『ドラゴンボール』異彩の戦闘エリート「ギニュー特戦隊」が敵キャラながら愛されるワケの画像
プレミアムバンダイのフィギュア「HGドラゴンボール ギニュー特戦隊セット」より (C) バードスタジオ/集英社・フジテレビ・東映アニメーション

 鳥山明さんが原作・ストーリー・キャラクターデザインなどを手がけたアニメ『ドラゴンボールDAIMA』が2月28日の放送で最終回を迎える。

 まったく新しいキャラにまったく新しい物語が第1話放送から注目を集め、1995年に『週刊少年ジャンプ』で漫画『ドラゴンボール』が最終回を迎えてから約30年がたった今も、世界中のファンがその世界観に夢中になっている。

 『ドラゴンボール』といえば、個性的なキャラクターたちの魅力が尽きない。
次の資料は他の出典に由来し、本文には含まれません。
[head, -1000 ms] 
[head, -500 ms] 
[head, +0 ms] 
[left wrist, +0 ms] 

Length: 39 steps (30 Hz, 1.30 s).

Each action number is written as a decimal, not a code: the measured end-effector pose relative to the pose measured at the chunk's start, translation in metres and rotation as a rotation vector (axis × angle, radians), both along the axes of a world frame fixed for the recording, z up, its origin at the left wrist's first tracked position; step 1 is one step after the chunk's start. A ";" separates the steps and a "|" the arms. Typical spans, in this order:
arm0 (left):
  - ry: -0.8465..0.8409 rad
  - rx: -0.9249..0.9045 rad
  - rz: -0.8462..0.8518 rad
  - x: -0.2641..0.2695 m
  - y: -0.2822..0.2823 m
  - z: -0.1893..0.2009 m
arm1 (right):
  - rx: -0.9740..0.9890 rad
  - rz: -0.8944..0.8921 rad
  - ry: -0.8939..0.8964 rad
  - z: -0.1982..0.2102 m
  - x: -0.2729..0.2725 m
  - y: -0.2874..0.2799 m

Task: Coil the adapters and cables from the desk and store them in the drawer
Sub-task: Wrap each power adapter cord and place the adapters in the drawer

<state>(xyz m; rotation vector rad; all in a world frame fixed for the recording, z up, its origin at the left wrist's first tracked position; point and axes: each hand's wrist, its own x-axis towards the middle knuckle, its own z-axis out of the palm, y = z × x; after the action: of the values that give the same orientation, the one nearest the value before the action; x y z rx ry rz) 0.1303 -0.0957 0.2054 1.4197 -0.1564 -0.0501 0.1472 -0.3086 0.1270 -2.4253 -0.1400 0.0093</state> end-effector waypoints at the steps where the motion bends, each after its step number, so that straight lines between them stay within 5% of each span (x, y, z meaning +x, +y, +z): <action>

孫悟空やベジータ、ピッコロといったヒーロー側だけでなく、フリーザやセルといった敵キャラクターも強烈な印象を残してきた。

 その中でも、フリーザ軍の「ギニュー特戦隊」は異彩を放つ存在だ。彼らはその強さと独特のキャラクター性でファンを魅了してきた。今回は、そんなギニュー特戦隊の魅力に迫ってみたい。

※本記事には作品の内容を含みます。

■突然変異の集団が秘めたとんでもない能力

 悟空たちがナメック星で出会ったギニュー特戦隊は、キュイやザーボンやドドリアといった幹部たちと並びフリーザ軍を支える特殊部隊だ。単なるエリートではなく、出身種族の中から「突然変異」で生まれた天才的な戦士たち5人で構成されており、その戦闘力は宇宙でもトップクラスとされている。
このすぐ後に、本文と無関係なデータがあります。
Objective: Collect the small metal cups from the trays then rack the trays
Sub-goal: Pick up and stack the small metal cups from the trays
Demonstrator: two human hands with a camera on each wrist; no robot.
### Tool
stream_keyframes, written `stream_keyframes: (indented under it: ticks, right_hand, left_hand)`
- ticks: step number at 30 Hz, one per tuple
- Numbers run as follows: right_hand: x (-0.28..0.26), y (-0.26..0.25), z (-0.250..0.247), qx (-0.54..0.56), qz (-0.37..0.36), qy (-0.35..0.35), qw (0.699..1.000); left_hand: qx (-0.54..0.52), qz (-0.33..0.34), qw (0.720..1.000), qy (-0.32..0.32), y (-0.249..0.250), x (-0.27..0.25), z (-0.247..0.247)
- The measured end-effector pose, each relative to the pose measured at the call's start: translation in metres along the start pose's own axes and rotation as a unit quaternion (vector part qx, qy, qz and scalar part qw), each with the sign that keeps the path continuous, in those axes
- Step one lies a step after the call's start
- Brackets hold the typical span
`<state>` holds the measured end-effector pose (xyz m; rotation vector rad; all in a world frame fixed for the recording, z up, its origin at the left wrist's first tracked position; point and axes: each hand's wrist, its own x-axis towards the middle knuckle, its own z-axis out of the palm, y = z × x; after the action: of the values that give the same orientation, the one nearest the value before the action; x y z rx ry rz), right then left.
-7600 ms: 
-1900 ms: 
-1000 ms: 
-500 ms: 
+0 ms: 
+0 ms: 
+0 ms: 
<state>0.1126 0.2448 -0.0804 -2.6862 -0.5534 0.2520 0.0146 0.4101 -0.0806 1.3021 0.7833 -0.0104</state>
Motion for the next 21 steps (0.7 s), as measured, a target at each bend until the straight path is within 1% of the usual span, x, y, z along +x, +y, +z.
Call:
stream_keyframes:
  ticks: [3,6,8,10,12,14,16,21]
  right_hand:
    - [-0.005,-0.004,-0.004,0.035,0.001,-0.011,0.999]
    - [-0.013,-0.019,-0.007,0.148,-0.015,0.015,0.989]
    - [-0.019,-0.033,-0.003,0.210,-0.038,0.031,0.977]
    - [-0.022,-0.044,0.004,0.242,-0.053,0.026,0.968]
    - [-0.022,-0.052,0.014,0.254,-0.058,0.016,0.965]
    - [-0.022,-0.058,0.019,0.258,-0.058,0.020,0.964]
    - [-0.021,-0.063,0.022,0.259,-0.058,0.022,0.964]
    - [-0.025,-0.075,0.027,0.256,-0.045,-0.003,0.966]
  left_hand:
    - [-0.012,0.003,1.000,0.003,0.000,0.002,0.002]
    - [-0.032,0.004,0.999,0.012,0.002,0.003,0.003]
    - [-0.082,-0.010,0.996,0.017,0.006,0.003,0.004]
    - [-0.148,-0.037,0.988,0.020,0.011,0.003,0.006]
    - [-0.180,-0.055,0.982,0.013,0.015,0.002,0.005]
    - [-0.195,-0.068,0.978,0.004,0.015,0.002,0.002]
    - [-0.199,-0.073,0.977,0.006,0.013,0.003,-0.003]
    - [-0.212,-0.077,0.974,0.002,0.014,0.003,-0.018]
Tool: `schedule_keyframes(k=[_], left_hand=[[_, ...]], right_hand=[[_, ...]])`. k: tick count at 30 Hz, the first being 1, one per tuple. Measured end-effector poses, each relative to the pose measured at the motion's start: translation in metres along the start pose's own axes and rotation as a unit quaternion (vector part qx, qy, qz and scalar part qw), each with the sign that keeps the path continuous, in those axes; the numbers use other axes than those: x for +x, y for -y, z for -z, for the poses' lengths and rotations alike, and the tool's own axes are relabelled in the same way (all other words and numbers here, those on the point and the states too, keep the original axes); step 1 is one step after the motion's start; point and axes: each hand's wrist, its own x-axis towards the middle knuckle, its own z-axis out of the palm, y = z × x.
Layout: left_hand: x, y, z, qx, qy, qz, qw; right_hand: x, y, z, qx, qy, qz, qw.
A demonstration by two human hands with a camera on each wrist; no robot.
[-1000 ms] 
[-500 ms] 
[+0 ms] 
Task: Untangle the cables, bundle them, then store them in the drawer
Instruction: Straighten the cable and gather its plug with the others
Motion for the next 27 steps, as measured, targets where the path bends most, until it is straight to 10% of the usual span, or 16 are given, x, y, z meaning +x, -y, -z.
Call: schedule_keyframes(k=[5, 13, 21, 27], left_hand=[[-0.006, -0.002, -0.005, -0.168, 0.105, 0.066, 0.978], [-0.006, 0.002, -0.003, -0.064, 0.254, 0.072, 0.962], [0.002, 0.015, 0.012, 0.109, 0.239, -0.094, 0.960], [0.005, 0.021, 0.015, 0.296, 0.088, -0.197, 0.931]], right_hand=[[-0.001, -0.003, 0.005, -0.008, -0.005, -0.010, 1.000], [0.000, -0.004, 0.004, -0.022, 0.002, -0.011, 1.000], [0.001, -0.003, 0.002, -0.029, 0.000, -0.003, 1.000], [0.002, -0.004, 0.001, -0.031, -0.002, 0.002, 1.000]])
 たとえば、リクームはその巨体から繰り出される圧倒的なパワーでベジータをも圧倒。バータは「宇宙最速」を自称するほどのスピードを誇り、ジースは冷静かつバランスの取れた戦闘スタイルで知られる。そしてグルドは、戦闘力こそ低いものの、息を止める間だけ時間を停止できる特殊能力を持っている。この能力は作中でもベジータを驚愕させ、「くそったれ…!!う…うわさはほんとうだったか…」と口にしたほどだ。後に『ドラゴンボール超』でヒットが「時飛ばし」という似た能力を披露したが、時間停止の持続時間においてはグルドが上回る。
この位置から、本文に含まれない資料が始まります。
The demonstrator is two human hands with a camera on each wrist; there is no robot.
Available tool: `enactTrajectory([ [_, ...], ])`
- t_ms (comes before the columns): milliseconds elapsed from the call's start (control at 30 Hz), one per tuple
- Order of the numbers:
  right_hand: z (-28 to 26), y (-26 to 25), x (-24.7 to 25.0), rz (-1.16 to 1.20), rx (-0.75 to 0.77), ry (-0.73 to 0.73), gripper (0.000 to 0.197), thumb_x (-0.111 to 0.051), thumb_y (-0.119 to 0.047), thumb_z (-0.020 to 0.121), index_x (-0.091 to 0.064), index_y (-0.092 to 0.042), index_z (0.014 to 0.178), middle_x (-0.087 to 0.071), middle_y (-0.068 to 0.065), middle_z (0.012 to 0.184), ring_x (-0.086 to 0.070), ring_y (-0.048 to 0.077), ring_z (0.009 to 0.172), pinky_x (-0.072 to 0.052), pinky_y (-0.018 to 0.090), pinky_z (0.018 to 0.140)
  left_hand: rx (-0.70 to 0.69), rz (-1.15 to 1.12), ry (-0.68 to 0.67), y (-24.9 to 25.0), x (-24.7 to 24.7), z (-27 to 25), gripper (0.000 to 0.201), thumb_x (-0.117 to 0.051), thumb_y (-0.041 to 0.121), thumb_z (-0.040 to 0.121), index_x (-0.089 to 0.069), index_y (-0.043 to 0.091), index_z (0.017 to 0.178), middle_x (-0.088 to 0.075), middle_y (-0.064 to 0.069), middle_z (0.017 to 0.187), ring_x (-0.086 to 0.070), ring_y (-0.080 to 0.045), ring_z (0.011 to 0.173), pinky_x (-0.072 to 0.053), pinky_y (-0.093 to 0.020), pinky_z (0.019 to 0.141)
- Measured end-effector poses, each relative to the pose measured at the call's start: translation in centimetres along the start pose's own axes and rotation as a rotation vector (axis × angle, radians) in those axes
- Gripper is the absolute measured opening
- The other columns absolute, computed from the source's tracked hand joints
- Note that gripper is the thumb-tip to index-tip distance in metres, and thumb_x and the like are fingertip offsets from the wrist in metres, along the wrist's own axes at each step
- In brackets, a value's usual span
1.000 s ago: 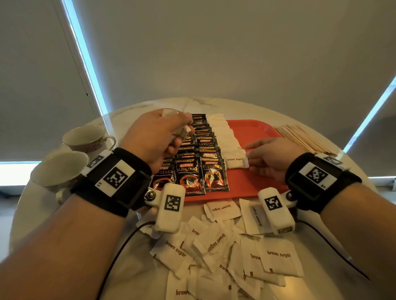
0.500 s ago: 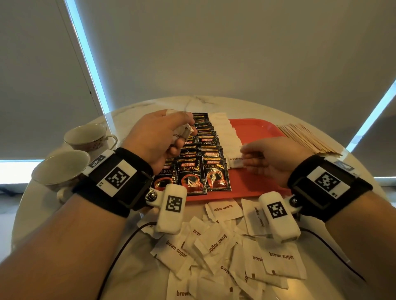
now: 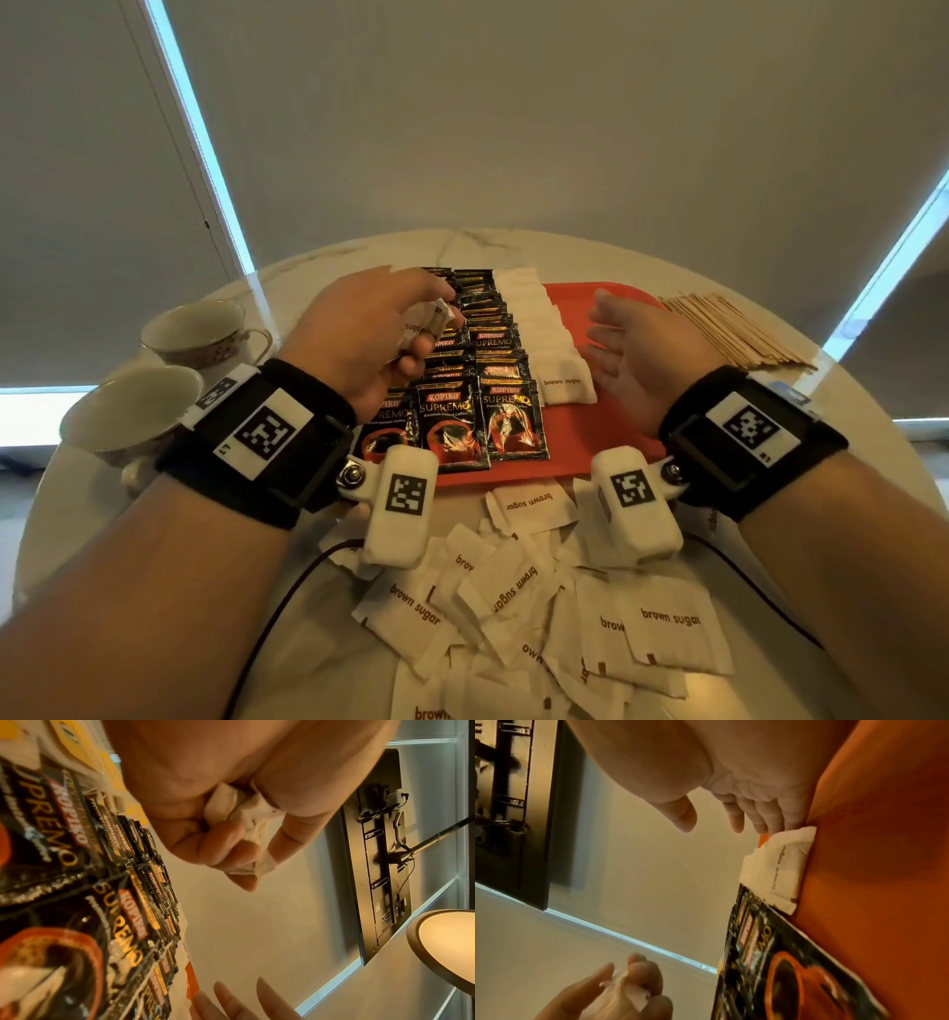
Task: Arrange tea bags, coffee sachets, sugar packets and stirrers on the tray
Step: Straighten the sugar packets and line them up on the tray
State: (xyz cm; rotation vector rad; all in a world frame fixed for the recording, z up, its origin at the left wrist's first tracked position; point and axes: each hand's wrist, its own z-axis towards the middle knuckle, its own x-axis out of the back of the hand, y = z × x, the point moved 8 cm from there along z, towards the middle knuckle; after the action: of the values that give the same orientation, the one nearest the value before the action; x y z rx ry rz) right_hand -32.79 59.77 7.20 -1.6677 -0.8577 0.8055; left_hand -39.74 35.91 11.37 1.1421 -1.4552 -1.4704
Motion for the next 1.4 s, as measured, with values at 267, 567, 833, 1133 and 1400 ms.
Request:
enactTrajectory([
  [267,2.0,-0.8,-1.2,-0.034,-0.058,-0.057,0.061,-0.055,-0.042,0.102,-0.04,-0.011,0.153,-0.043,0.013,0.155,-0.043,0.029,0.143,-0.036,0.047,0.118,0.036,-0.084,-0.069,-0.1,-0.8,-0.6,0.02,-0.046,0.006,0.092,-0.06,0.002,0.106,-0.07,-0.017,0.093,-0.047,-0.013,0.056,-0.035,-0.024,0.044],
  [567,-0.5,-3.8,-2.8,-0.063,0.188,-0.127,0.026,-0.068,-0.025,0.096,-0.069,-0.014,0.119,-0.071,0.002,0.119,-0.064,0.018,0.116,-0.054,0.035,0.095,0.013,-0.08,-0.062,0.1,-1.2,-0.6,0.023,-0.053,-0.004,0.099,-0.063,0.0,0.119,-0.078,-0.017,0.096,-0.074,-0.016,0.071,-0.057,-0.023,0.054],
  [833,-4.9,-2.4,-7.5,-0.123,0.275,-0.372,0.02,-0.077,-0.012,0.087,-0.066,-0.007,0.103,-0.075,0.018,0.099,-0.071,0.025,0.083,-0.059,0.037,0.074,0.004,-0.035,-0.075,0.3,-1.6,-1.1,0.012,-0.062,0.015,0.103,-0.069,0.012,0.113,-0.078,-0.006,0.077,-0.07,-0.012,0.059,-0.057,-0.022,0.049],
  [1133,-4.2,-2.0,-6.2,0.022,0.216,-0.328,0.009,-0.067,-0.015,0.096,-0.067,-0.005,0.095,-0.072,0.005,0.077,-0.064,0.014,0.065,-0.056,0.029,0.057,-0.01,0.033,-0.043,0.4,-1.0,-1.0,0.014,-0.071,0.023,0.094,-0.071,0.013,0.104,-0.069,-0.006,0.089,-0.054,-0.009,0.053,-0.044,-0.023,0.049],
  [1400,-4.6,-3.2,-5.2,0.025,0.373,-0.255,0.007,-0.068,-0.013,0.095,-0.074,-0.01,0.094,-0.078,0.011,0.094,-0.075,0.024,0.082,-0.059,0.035,0.062,-0.052,0.069,-0.052,0.3,-1.1,-0.9,0.028,-0.083,0.004,0.08,-0.068,0.016,0.099,-0.071,-0.008,0.083,-0.058,-0.012,0.057,-0.048,-0.021,0.046],
])
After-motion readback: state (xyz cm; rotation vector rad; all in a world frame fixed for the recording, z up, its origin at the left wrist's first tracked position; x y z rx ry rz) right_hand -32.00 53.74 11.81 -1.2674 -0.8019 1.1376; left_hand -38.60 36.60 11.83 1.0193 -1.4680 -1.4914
 隊長のギニューはさらに異質な存在であり、特技「ボディチェンジ」は、「チェンジ!」と叫ぶことで相手の体と自分の体を入れ替えるという恐るべき能力。ギニューは自身にダメージが残るようにした後で悟空の体を乗っ取り、クリリンと悟飯のもとに向かう。そして悟空の体を使って戦うことになるが、地球人特有の“気”を使った戦い方ができず、失敗。ベジータの体を乗っ取ろうと画策するが、最終的には悟空が投げ入れたカエルとボディチェンジしてしまい、原作ではそのまま退場となった。

 うまく使用すればかなり有能な能力の持ち主であるギニューではあるが、ボディチェンジは頻発される技ではなく、ギニュー特戦隊のメンバーですら見たことがない可能性もある。奥の手として隠されており、ジースはギニューが自分を痛めつけている場面を見て、「そうかギニュー隊長は!」「やっぱりそうだ!」とレアな技の目撃に興奮していた。

 ギニューはツノを2本生やした紫色の身体をしているが、実はこれは本来の姿ではない。設定資料集『ドラゴンボール大全集』では「強い相手と出会う度にボディチェンジをしてきたので元の姿は一部の者しか知らない」と書かれている。また『週刊少年ジャンプ』に掲載された映画『ドラゴンボールZ とびっきりの最強対最強』の特集では、クウラの側近であるサウザーが、過去にギニューとクウラ機甲戦隊のリーダーの座を争ったことがあり、彼の真の姿を知っているという設定が書かれている。

 ただ、本編ではいっさいが明かされておらず、印象深い敵キャラだったゆえにその真相が気になってしまうところ。謎多きギニュー特戦隊のリーダーにふさわしいキャラと言えるだろう。